Giving Compass' Take: 

• Rebecca Fogg reports that social prescribing is a form of preventative health care that meets patients needs in ways that don't enforce medication but instead are catered to both their preferences and their problems. 

• Why has social prescribing not taken off yet in the U.S.? How can this form of healthcare run into challenges with people who would prefer medication as a solution?

• Social prescribing could be a potential solution for the variation of increasing death rates (by state) in the United States. 


In Health for hire: Unleashing patient potential to reduce chronic disease costs, Clayton Christensen, Andrew Waldeck and I suggest a framework that can help healthcare professionals in such partnerships. The key to this framework, according to our research, is uncovering patients’ progress that they are trying to make in their lives at a particular juncture.

For instance, knowing that a patient suffering from anxiety and high blood pressure has the job, “excel at work so I can better support my family,” a healthcare professional might suggest (among other things) mindfulness-based stress reduction.

The United Kingdom has taken off with the Social Prescribing movement. Social prescribing programs enable healthcare professionals to refer patients to qualified community services for help addressing non-medical, health-related needs, often in line with the life progress patients are already trying to make. Not-for-profit Age UK runs a program in cities across England, called the Personalised Integrated Care program, which makes extensive use of social prescribing.

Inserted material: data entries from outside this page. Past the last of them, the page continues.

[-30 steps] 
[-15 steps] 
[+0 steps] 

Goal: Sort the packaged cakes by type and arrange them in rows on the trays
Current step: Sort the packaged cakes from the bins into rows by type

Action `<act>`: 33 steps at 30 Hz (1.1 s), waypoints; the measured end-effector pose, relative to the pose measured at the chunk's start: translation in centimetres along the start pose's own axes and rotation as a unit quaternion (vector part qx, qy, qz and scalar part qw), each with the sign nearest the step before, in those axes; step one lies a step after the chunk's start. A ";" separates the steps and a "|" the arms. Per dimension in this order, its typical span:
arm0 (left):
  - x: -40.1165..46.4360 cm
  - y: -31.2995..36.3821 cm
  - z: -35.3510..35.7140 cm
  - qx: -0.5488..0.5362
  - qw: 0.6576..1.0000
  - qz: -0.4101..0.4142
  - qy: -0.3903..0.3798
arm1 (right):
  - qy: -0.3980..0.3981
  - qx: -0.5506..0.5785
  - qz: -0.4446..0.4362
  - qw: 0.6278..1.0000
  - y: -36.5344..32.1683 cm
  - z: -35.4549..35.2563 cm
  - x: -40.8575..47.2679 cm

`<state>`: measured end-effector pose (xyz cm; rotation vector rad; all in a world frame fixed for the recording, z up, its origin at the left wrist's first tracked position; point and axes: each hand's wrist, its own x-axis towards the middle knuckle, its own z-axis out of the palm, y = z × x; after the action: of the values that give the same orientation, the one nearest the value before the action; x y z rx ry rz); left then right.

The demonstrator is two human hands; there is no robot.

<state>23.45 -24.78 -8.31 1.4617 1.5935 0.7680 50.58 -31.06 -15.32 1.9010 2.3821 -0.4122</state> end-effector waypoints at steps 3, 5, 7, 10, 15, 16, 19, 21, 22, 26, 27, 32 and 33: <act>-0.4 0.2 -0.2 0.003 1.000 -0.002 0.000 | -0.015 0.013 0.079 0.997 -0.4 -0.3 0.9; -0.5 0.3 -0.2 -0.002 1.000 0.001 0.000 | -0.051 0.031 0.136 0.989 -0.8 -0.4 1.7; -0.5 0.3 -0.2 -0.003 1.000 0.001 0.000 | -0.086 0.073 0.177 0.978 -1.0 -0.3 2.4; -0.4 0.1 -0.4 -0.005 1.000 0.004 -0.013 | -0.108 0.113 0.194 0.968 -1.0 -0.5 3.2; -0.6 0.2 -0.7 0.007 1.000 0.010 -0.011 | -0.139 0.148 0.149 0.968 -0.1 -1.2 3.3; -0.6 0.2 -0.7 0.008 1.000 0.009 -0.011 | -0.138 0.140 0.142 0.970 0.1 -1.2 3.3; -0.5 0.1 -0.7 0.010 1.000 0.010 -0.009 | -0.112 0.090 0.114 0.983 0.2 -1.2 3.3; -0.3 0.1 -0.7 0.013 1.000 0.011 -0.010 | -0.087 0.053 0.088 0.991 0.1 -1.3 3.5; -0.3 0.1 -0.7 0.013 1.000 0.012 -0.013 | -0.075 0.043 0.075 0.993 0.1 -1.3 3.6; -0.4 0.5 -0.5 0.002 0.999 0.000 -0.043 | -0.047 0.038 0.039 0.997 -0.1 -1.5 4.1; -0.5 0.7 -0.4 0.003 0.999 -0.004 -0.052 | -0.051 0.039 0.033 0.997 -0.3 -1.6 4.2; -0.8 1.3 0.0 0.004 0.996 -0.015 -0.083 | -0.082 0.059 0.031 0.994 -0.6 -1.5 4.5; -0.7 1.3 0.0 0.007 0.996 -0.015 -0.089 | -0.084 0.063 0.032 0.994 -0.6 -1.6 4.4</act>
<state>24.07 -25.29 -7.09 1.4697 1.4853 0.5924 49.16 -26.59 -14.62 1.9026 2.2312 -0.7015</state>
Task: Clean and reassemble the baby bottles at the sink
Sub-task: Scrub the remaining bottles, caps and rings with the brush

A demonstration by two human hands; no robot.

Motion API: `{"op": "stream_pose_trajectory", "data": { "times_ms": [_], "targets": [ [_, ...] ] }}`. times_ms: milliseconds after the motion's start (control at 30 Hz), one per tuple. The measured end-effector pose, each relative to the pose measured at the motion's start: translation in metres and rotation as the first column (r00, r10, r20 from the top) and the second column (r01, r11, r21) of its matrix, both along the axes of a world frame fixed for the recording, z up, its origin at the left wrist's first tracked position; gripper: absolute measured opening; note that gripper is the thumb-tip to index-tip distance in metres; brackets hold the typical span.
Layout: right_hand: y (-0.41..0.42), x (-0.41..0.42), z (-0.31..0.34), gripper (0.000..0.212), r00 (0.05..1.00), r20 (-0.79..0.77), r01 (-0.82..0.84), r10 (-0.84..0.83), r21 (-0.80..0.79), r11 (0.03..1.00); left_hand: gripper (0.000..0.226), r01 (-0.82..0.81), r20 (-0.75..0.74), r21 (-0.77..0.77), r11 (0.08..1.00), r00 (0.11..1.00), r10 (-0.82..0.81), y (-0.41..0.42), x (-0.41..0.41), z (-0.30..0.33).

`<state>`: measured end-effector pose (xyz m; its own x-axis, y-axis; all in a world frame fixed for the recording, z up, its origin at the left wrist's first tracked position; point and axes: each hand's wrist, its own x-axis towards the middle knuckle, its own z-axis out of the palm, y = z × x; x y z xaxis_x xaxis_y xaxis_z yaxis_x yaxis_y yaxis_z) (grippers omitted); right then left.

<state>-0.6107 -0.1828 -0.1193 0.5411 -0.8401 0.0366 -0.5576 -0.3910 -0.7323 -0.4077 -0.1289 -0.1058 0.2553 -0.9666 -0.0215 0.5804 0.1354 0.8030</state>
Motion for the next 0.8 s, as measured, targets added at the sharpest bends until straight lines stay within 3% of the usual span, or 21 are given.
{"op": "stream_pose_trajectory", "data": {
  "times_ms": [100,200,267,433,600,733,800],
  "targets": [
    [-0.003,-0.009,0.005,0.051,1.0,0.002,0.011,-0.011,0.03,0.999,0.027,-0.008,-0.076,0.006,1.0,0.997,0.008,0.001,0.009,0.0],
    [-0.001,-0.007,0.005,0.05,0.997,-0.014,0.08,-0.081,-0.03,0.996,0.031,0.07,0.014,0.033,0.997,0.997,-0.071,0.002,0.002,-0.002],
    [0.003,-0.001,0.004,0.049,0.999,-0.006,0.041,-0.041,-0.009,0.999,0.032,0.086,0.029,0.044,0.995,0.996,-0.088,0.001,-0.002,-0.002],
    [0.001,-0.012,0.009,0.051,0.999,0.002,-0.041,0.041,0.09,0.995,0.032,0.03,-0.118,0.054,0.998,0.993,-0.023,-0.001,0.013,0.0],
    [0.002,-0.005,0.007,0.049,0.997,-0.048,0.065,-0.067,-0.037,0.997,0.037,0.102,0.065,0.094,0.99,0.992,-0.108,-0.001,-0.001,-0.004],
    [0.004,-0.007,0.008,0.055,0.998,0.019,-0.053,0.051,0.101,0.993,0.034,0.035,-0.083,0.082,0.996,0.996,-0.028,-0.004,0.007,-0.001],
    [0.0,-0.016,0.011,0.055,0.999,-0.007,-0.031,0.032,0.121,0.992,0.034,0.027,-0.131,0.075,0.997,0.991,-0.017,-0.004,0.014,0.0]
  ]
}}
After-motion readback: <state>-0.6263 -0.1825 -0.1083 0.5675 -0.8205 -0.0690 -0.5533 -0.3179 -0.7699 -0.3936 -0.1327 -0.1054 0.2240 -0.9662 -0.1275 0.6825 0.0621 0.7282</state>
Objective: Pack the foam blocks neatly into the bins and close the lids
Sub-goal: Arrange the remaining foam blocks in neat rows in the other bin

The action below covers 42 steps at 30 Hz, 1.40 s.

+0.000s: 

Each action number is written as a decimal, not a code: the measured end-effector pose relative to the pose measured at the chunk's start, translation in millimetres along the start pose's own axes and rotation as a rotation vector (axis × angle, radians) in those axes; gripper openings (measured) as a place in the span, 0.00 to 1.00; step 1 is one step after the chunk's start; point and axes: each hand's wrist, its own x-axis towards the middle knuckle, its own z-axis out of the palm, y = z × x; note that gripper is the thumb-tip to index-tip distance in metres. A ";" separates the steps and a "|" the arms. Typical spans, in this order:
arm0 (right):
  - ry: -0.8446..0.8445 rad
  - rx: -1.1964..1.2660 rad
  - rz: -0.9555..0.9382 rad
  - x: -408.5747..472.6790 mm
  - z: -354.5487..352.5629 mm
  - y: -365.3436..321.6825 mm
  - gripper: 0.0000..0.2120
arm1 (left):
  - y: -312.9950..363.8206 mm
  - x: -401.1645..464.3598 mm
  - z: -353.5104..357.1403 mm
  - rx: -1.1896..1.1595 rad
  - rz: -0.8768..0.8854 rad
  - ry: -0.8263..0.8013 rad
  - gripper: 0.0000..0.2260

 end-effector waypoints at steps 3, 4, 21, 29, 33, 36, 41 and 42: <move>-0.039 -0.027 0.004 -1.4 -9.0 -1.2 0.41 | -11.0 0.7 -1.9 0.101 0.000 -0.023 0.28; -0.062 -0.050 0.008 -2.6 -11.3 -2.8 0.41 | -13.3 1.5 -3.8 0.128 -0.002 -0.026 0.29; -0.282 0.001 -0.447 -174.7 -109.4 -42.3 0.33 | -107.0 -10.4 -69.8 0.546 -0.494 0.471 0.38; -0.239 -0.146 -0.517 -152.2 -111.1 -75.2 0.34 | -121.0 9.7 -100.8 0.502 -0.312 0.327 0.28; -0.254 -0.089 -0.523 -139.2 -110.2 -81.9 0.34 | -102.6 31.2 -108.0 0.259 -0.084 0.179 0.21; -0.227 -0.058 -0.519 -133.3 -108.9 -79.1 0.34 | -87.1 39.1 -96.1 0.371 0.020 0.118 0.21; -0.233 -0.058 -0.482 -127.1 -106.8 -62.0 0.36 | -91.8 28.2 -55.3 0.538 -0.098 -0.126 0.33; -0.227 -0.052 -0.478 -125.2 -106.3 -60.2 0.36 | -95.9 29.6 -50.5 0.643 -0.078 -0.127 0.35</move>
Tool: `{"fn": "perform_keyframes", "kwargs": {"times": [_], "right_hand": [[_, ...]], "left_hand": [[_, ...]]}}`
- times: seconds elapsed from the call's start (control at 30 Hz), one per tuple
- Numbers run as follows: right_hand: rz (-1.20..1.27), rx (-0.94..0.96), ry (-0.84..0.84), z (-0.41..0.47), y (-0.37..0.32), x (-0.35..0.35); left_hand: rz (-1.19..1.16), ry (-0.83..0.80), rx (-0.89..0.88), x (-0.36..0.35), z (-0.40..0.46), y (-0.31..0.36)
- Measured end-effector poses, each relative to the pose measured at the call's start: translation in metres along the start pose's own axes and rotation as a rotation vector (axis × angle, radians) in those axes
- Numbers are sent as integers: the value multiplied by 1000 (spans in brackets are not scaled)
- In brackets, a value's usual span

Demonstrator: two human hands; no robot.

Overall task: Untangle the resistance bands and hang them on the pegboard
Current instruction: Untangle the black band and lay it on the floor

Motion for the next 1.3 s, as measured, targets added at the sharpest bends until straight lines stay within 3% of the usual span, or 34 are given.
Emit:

Social prescribing referrals vary across programs and represent the diversity of a patient populations’ health-related needs and goals. Socially isolated people suffering from depression might be “prescribed” art classes or a fishing group. Diabetics might be introduced to peer-support groups to assist in self-management, and overweight people might be referred to walking clubs or subsidized swimming classes.

Studies suggest that social prescribing can help improve quality of life, alleviate depression and anxiety, reduce emergency hospital visits, and more. But the practice is still in its infancy, so more rigorous and systematic study is necessary to fully assess its health, cost, and healthcare system capacity benefits. Yet, it is difficult to study complex interventions like social prescribing, which address varied issues through varied means.